The Lohman Gay Art Foundation is American and the work isn’t quite on the level of the other two sites. I have no doubt that the U.S. and Canada have produced some top notch homoerotic artists, but other than some photographers like Tom Bianchi, Lohman doesn’t present what I think of as really first rate work in the paintings section. A lot of it strikes me as very obvious, porn cartoon-inspired drawing and painting that flattens and alienates. Still, they’re guys, many are naked there’s nothing wrong with that..
We're off tomorrow for twelve days doing a loop through the Northeast and Mid-Atlantic states out as far west as Cleveland, as far south as Lynchburg, Virginia, then back east to the Delmarva Peninsula and up the coast through New Jersey and back home. We'll pass through southern New Hampshire and Vermont, Buffalo, NY, Harper's Ferry, WV (with the idea of meeting Thom of Thoughts Made Bald), Williamsburg and Jamestown historical sites in Virginia, and The Great Swamp in New Jersey that's apparently a good deal more interesting and romantic than it might sound.

We'll be touring five great houses.

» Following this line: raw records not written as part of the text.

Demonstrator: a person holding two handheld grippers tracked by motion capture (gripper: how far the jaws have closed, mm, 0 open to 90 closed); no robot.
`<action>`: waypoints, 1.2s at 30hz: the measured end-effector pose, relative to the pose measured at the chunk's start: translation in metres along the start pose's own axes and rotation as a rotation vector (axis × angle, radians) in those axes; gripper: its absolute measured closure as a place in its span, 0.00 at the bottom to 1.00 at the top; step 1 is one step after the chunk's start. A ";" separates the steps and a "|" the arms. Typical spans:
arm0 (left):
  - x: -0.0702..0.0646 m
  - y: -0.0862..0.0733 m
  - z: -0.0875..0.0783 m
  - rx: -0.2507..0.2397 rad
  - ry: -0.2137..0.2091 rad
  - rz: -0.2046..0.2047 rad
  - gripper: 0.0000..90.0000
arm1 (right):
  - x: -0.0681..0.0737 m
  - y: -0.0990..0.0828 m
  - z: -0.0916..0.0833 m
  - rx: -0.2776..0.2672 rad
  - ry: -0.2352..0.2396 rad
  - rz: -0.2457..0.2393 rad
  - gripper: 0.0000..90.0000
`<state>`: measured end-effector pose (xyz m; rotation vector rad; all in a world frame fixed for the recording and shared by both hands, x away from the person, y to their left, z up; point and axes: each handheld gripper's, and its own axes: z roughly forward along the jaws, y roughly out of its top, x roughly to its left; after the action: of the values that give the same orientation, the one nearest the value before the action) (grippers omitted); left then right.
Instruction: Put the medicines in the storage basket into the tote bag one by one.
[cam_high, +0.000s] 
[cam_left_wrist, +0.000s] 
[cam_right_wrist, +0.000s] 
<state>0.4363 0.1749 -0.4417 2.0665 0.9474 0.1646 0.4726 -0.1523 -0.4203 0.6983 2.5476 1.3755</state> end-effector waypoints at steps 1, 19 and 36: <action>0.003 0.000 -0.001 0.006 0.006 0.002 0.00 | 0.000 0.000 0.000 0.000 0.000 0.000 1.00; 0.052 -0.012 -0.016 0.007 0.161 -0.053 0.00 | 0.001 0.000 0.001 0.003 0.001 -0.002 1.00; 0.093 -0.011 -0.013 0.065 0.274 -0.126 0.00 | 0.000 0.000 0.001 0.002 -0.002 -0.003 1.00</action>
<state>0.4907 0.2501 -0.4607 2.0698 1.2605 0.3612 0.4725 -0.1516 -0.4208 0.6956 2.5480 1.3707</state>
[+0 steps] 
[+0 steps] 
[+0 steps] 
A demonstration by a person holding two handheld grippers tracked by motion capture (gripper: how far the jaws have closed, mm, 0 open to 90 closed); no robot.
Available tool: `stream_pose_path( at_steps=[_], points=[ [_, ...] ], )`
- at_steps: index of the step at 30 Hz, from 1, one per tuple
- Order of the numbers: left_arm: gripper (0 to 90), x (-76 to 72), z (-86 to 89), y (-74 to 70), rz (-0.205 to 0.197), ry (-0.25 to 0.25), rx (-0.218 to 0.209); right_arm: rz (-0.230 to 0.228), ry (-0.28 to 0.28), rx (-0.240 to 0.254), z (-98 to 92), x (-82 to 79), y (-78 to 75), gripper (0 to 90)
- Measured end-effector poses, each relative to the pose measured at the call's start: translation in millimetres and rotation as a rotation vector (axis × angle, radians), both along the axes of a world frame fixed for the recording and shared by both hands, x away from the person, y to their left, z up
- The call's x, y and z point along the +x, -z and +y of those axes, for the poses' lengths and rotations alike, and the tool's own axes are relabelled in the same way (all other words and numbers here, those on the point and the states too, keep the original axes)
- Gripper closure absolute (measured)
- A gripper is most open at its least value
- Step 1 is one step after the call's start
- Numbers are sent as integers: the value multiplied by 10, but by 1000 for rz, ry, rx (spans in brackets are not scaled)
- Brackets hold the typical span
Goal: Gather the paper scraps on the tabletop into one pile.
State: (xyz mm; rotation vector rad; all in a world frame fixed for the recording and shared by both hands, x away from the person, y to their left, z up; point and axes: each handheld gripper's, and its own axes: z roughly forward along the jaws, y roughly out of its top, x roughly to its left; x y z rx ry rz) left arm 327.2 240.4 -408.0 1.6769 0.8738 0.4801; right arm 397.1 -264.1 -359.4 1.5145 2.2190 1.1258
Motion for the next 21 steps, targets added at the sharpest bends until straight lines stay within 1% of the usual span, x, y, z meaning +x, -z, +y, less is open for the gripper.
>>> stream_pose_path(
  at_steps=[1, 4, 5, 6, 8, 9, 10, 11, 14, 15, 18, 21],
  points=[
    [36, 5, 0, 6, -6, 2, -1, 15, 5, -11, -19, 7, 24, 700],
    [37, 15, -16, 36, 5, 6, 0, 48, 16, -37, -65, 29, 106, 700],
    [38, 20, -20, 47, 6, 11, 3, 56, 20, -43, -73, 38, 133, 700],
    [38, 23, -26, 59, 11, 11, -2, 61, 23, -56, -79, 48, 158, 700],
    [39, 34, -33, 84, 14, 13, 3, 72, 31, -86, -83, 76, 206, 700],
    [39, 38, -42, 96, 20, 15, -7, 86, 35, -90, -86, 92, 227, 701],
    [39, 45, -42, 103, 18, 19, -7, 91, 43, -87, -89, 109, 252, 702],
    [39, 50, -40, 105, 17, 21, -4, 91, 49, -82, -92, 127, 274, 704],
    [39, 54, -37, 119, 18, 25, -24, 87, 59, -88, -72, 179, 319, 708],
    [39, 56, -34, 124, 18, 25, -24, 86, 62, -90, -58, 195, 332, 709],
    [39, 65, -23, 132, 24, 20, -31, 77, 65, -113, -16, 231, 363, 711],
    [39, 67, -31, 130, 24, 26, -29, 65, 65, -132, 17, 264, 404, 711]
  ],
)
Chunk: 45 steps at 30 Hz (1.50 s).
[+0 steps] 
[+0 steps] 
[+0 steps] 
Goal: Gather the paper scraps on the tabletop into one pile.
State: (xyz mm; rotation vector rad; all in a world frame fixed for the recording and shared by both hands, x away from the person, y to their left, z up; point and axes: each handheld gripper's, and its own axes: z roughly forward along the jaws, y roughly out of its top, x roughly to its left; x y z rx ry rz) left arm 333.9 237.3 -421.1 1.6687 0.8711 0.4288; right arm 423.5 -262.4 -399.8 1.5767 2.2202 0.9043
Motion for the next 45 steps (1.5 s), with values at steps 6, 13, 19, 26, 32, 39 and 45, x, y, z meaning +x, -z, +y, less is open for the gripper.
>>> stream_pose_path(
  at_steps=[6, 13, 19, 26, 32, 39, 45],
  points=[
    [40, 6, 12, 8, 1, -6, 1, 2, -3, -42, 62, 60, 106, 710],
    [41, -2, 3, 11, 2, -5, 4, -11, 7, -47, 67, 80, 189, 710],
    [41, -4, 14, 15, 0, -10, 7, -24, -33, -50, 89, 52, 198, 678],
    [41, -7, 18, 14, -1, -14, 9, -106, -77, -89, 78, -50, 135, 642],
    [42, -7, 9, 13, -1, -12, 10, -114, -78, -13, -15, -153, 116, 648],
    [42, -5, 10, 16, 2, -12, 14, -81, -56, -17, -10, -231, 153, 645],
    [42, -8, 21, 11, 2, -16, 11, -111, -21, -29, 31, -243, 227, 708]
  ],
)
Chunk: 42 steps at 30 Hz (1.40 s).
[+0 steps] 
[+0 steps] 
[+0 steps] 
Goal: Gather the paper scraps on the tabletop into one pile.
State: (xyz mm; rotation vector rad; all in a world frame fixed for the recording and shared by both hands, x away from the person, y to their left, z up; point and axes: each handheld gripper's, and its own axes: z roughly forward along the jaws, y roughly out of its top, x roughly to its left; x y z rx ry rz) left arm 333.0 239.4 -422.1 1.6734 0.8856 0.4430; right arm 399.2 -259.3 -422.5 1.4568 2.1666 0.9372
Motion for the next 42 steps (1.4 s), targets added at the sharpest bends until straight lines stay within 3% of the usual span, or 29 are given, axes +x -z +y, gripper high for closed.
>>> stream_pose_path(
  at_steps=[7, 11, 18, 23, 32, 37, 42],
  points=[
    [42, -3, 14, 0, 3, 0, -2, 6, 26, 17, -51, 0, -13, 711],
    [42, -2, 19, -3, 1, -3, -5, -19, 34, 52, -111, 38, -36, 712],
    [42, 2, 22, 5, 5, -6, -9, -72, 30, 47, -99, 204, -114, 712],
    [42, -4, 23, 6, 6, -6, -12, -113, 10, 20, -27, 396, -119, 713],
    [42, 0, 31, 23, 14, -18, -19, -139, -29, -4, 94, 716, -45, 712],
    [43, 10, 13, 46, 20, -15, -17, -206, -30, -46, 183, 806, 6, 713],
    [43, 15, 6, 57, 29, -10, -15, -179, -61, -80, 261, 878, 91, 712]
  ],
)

Four are by Frank Lloyd Wright: the Darwin Martin Complex in Buffalo as well as the Martin family's country house called Graycliff thirty miles west overlooking Lake Erie; the iconic Fallingwater and the sharply contrasting Kentuck Knob, just seven miles away from each other in southwestern Pennsylvania; and Poplar Forest in the woods of southwestern Virginia. A typical Thomas Jefferson creation that was his deep retreat from the world, Poplar Forest's ground plan is arranged around a central chamber that's a perfect cube, the whole based on an elaborate and possibly mystical set of mathematical proportions.
There'll also be friends and family to visit and, as Fritz says, if we see a sign saying "See the two-headed calf" we'll go see the two-headed calf. I also have a crazy idea (that Fritz is indulging) of staying some night not in a modern motel or motor inn but in old-fashioned cabins. For some reason I think it would be fun. I remember staying in cabins as a kid when I traveled with my parents. I hope there'll be some along our route--we saw two sets of them still in operation far out on the Cape during our trip there last week. I doubt I'll be able to post anything from the road but you never know. I'll be back the last weekend in July.
GB xxx
PS: following your comment about being interviewed, I should be ready to post your interview questions quite soon :-)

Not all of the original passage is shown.